You can never have enough cat6 runs in my opinion.


----------



## mikefellh (May 7, 2018)

Amiers said:


> Cat 5/6 plus the HDMI extenders.




DGotlieb said:


> can these run through a router or a patch bay or something or do i need a run from each location to each location?




Amiers said:


> Yes you can run it through a switch.



*Actually, the answer is almost always NO!!!*

There are *very few* extenders on the market that can go though network hubs/switches, and if if they can they CAN'T share a hub/switch with network traffic or other extenders...they have to be DEDICATED to the ONE extender!

The reason is MOST extenders don't follow "Ethernet" protocol for signals and wiring configuration...for instance one extender I bought transmits voltage through the Cat cable (using only one power supply that's shared to power both transmitter and receiver instead of one for each end), and this voltage would damage an Ethernet hub/switch.

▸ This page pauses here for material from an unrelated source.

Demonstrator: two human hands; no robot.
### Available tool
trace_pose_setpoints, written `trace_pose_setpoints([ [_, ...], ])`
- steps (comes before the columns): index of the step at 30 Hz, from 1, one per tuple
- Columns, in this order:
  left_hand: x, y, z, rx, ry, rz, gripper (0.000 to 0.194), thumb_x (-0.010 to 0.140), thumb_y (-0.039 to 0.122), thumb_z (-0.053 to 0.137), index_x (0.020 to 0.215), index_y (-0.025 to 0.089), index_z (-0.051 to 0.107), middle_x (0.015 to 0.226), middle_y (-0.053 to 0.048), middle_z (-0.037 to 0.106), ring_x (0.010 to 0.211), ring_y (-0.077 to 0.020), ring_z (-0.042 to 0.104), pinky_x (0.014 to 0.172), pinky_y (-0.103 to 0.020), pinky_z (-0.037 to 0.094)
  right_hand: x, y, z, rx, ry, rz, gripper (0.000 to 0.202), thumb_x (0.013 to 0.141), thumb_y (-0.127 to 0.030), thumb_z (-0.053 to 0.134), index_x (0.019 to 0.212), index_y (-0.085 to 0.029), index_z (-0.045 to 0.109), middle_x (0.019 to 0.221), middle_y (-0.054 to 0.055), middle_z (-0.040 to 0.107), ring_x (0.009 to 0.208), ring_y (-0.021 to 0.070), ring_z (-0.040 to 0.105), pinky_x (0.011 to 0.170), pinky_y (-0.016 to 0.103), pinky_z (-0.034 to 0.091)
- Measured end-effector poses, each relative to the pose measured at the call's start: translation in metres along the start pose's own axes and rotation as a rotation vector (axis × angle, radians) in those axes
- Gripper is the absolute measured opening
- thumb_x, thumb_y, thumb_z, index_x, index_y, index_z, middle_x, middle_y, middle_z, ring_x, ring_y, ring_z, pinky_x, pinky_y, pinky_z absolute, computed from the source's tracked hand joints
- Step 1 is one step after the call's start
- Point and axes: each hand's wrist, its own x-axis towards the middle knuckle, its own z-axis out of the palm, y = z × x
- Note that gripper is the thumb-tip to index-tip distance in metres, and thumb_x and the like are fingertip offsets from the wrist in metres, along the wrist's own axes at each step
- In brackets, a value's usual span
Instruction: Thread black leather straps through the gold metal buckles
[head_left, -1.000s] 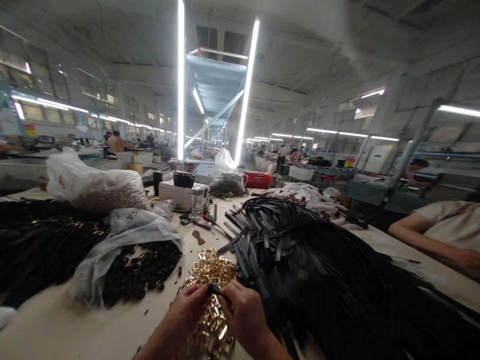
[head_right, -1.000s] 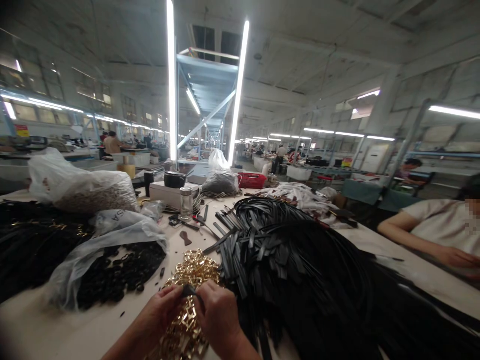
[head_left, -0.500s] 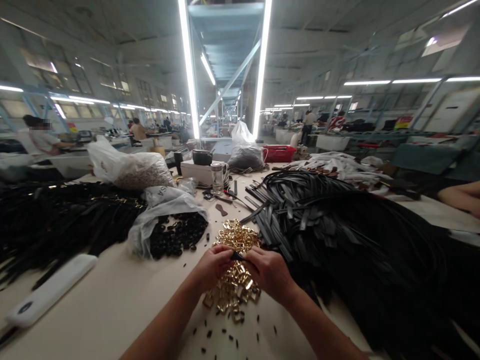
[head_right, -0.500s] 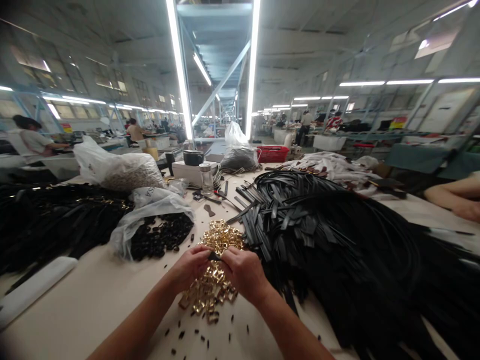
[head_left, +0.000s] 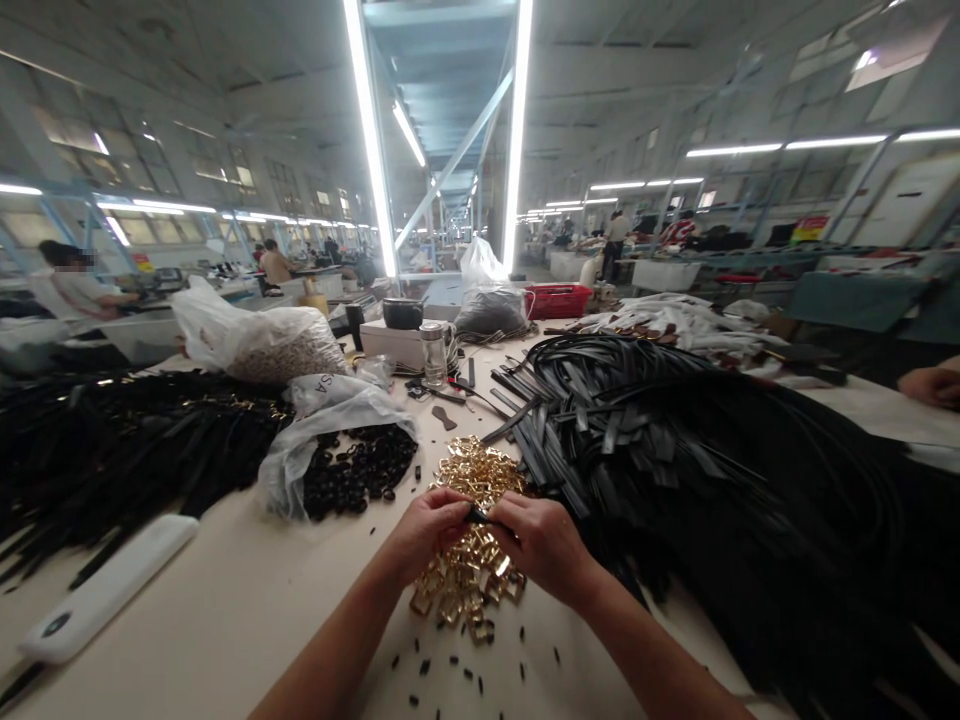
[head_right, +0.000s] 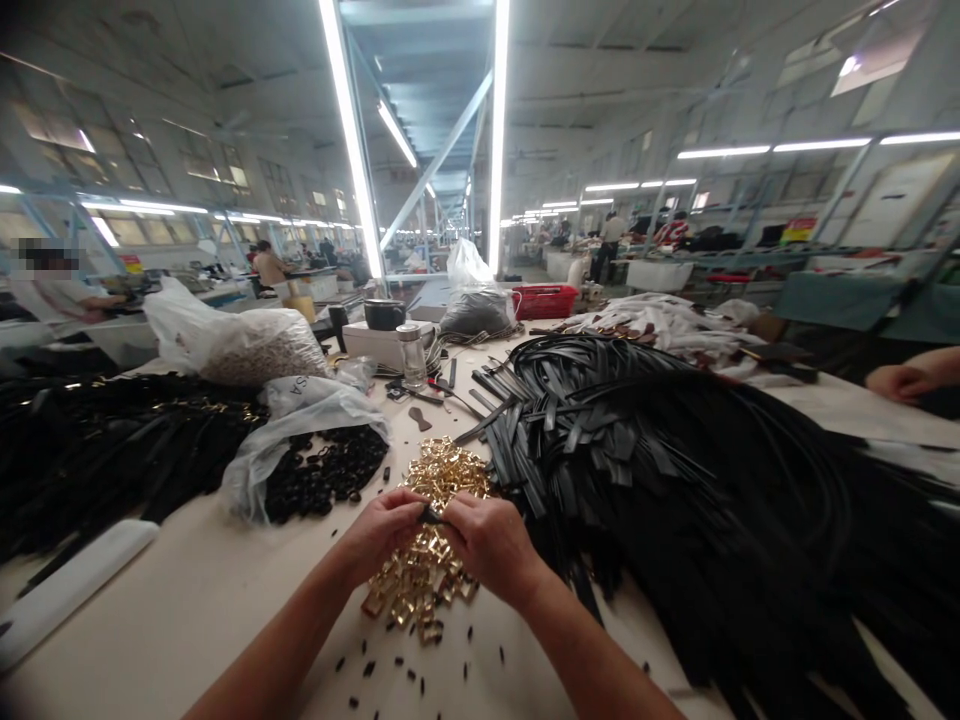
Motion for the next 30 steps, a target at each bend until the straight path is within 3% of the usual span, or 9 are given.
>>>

For example, NONE of the extenders *I* bought (HDMI, VGA, USB, XLR) can go through a network hub/switch...they need a direct connection via dedicated cable and jacks. It specifies that in their manuals!

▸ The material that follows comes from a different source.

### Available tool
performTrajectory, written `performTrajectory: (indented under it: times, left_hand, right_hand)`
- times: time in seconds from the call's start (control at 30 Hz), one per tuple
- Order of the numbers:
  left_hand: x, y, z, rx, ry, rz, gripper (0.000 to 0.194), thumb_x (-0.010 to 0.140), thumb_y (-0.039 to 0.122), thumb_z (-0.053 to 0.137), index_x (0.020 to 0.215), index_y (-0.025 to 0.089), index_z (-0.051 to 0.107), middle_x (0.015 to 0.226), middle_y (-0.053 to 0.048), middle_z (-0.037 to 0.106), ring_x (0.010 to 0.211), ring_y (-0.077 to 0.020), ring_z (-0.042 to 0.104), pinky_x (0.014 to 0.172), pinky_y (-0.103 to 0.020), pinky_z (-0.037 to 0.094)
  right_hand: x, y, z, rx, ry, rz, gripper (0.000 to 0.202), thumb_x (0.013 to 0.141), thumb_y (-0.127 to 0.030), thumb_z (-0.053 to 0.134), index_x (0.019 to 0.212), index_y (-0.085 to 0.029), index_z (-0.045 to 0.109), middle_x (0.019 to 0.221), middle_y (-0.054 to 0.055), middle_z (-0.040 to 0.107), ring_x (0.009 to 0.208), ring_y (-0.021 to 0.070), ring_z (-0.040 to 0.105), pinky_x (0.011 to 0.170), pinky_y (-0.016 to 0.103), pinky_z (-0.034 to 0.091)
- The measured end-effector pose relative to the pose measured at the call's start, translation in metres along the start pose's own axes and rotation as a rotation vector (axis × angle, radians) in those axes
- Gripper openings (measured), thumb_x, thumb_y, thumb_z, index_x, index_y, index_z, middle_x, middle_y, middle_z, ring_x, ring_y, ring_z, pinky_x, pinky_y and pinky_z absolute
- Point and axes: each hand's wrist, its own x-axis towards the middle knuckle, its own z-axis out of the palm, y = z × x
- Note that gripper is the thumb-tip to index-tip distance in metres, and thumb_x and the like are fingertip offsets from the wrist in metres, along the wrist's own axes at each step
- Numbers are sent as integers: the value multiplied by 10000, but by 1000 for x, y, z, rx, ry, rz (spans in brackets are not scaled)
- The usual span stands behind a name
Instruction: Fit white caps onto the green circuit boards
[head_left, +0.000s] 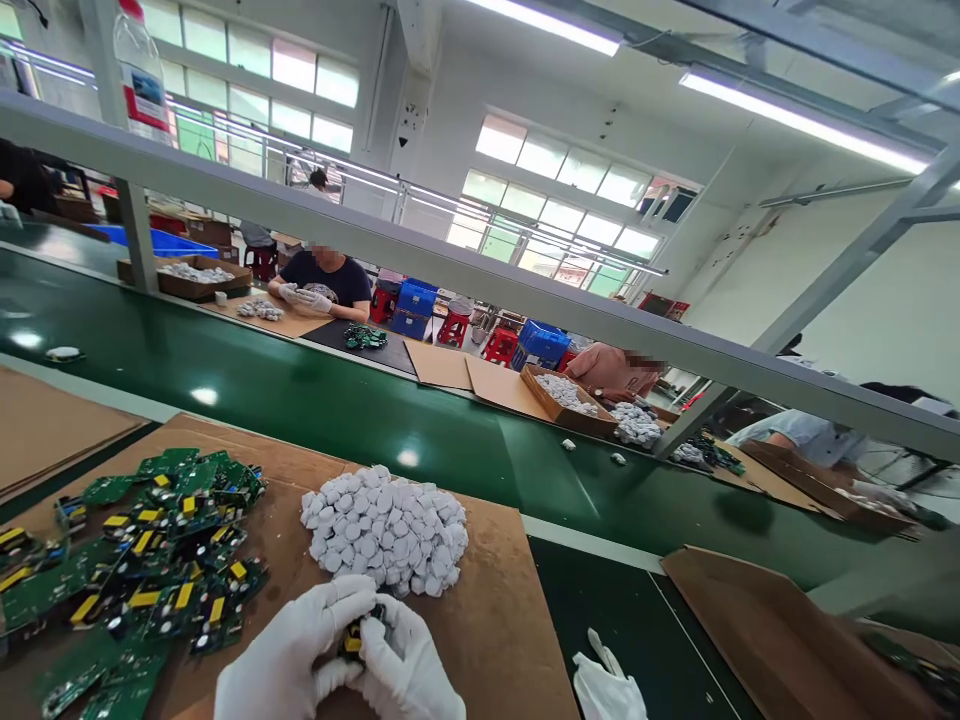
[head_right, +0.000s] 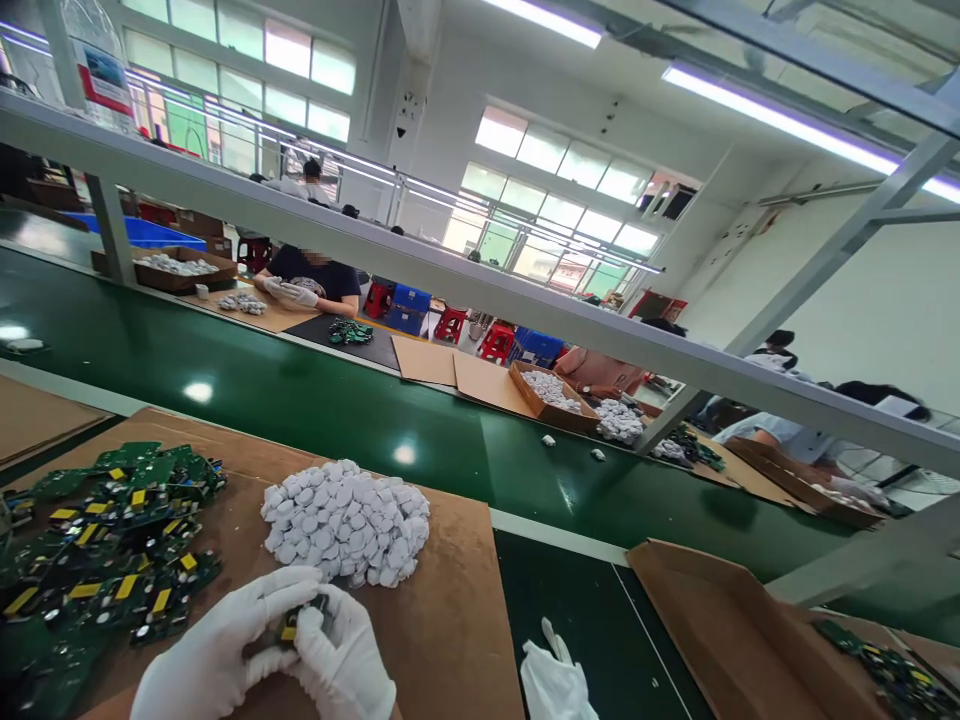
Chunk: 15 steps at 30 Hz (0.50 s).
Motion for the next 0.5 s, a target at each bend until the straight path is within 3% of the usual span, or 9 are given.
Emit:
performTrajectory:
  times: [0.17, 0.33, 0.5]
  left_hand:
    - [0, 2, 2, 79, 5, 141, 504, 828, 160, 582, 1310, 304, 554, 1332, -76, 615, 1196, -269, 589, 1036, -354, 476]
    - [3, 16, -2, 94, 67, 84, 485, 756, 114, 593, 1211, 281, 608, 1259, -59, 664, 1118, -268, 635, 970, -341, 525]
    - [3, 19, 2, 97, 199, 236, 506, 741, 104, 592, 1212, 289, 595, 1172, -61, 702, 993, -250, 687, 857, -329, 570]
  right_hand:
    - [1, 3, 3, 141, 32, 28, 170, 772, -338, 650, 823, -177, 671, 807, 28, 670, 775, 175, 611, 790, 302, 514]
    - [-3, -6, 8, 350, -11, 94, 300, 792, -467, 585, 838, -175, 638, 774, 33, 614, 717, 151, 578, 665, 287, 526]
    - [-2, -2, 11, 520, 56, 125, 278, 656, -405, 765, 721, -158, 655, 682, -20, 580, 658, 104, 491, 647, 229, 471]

The "Mirabox" that's mentioned in the link above DOES use Ethernet protocol, *BUT *reviews on Amazon say it has "sub-optimal video" including "dropping frames". Don't confuse Cat5/5e/6 etc. with Ethernet!


porkchop said:


> You can never have enough cat6 runs in my opinion.



That is TRUE! Last summer I had SIX dedicated Cat6 lines installed between BOH and FOH, thinking that I wouldn't use them all. Well, I'm using one HDMI extender up (for presenters to connect to BOH projector), two VGA extenders down (one for controlling the BOH computer, the other for seeing what the projector will show), a USB extender down (for controlling BOH computer), a 4x XLR extender down, and decided to use the last one to extend a wireless router access point...that's all six already used up!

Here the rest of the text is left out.